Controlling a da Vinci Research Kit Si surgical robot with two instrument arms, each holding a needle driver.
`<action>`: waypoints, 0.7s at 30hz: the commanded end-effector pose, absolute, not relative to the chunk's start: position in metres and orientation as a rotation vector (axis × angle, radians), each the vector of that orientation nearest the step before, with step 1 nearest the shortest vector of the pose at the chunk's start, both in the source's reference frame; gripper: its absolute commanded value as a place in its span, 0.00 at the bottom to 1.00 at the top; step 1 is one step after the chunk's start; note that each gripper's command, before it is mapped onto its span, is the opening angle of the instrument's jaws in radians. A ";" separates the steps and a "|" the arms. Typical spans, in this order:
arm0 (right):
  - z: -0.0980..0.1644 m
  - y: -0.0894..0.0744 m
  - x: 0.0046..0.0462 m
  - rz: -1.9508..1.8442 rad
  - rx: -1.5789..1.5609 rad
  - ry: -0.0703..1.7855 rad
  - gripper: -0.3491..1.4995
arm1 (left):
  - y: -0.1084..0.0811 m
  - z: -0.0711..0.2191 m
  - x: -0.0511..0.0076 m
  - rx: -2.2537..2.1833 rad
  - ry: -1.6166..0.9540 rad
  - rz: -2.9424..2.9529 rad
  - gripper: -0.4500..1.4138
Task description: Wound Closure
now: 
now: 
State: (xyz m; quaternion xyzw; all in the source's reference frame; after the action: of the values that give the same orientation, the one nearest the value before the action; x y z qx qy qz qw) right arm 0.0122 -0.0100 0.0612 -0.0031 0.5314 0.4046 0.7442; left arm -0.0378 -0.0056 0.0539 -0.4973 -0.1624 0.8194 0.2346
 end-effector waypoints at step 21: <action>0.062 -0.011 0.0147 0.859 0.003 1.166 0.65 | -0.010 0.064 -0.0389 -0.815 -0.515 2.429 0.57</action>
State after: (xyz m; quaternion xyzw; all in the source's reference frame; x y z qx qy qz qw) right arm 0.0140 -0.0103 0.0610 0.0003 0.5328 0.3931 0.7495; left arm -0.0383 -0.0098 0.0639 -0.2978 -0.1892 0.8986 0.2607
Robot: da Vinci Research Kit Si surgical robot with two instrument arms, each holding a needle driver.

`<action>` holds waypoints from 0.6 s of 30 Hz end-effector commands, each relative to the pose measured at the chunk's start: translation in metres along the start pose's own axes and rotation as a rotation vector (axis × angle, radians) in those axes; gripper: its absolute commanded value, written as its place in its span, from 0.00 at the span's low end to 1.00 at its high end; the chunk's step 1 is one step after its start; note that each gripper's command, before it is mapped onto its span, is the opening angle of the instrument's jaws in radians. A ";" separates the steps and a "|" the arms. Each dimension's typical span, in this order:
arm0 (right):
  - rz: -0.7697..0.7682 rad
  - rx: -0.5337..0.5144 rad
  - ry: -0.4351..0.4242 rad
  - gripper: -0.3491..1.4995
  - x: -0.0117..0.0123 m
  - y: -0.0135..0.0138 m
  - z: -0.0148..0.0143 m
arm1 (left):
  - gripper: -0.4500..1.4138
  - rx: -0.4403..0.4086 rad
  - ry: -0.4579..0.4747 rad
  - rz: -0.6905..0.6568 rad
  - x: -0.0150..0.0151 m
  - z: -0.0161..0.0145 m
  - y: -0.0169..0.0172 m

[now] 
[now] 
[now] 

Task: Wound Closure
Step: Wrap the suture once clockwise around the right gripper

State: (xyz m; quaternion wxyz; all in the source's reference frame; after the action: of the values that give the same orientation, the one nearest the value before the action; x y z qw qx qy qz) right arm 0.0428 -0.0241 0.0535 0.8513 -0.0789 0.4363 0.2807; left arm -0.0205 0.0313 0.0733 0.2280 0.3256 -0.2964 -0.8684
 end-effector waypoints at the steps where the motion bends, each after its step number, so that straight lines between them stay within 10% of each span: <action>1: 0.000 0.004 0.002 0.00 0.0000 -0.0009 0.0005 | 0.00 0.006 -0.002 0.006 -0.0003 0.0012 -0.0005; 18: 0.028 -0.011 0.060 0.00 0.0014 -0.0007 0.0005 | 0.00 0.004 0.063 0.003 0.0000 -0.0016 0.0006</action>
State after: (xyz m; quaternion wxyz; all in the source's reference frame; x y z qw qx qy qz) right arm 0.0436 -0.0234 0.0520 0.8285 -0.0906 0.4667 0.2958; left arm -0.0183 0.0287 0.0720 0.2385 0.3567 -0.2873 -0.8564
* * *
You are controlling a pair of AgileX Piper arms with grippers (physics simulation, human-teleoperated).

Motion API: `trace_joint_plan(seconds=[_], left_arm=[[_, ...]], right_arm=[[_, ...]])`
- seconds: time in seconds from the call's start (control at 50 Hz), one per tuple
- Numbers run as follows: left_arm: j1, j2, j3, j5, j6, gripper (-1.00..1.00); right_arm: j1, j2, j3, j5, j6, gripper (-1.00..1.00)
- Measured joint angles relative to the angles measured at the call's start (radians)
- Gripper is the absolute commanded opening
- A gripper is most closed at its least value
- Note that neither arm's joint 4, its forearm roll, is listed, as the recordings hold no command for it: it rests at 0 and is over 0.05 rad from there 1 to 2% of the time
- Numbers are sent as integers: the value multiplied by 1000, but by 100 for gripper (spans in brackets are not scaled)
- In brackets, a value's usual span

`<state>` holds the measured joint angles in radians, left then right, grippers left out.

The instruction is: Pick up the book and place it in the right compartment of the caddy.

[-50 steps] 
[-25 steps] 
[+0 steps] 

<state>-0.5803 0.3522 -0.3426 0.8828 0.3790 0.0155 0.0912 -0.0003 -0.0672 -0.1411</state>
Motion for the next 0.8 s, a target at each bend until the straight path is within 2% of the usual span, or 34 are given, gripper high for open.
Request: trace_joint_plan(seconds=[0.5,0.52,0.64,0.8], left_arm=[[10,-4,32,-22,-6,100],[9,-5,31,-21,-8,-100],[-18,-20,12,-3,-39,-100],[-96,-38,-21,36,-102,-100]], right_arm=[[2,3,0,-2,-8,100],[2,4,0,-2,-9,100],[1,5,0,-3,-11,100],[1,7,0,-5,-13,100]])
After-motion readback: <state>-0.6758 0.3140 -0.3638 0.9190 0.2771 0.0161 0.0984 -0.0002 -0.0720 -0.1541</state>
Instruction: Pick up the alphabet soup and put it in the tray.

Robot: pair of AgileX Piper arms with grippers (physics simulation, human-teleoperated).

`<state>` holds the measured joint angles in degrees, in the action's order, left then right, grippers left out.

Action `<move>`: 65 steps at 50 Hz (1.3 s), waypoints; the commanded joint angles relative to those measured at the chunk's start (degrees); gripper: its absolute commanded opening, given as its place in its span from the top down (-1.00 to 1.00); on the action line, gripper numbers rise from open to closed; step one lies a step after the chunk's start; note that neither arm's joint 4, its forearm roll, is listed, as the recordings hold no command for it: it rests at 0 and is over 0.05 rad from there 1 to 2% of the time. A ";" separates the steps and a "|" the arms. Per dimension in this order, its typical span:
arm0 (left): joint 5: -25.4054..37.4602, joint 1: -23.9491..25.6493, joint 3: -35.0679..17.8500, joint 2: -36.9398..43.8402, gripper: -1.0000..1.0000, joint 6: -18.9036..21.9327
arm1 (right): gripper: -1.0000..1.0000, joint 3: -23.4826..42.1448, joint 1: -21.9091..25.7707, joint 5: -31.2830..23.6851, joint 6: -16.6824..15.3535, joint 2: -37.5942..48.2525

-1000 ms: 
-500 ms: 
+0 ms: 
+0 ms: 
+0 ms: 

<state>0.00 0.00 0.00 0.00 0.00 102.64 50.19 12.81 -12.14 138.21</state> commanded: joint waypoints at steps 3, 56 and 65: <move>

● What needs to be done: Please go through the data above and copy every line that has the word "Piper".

● Written answer:
You are controlling a pair of AgileX Piper arms with grippers (physics simulation, human-teleoperated).
Robot: pair of AgileX Piper arms with grippers (physics simulation, human-teleoperated).

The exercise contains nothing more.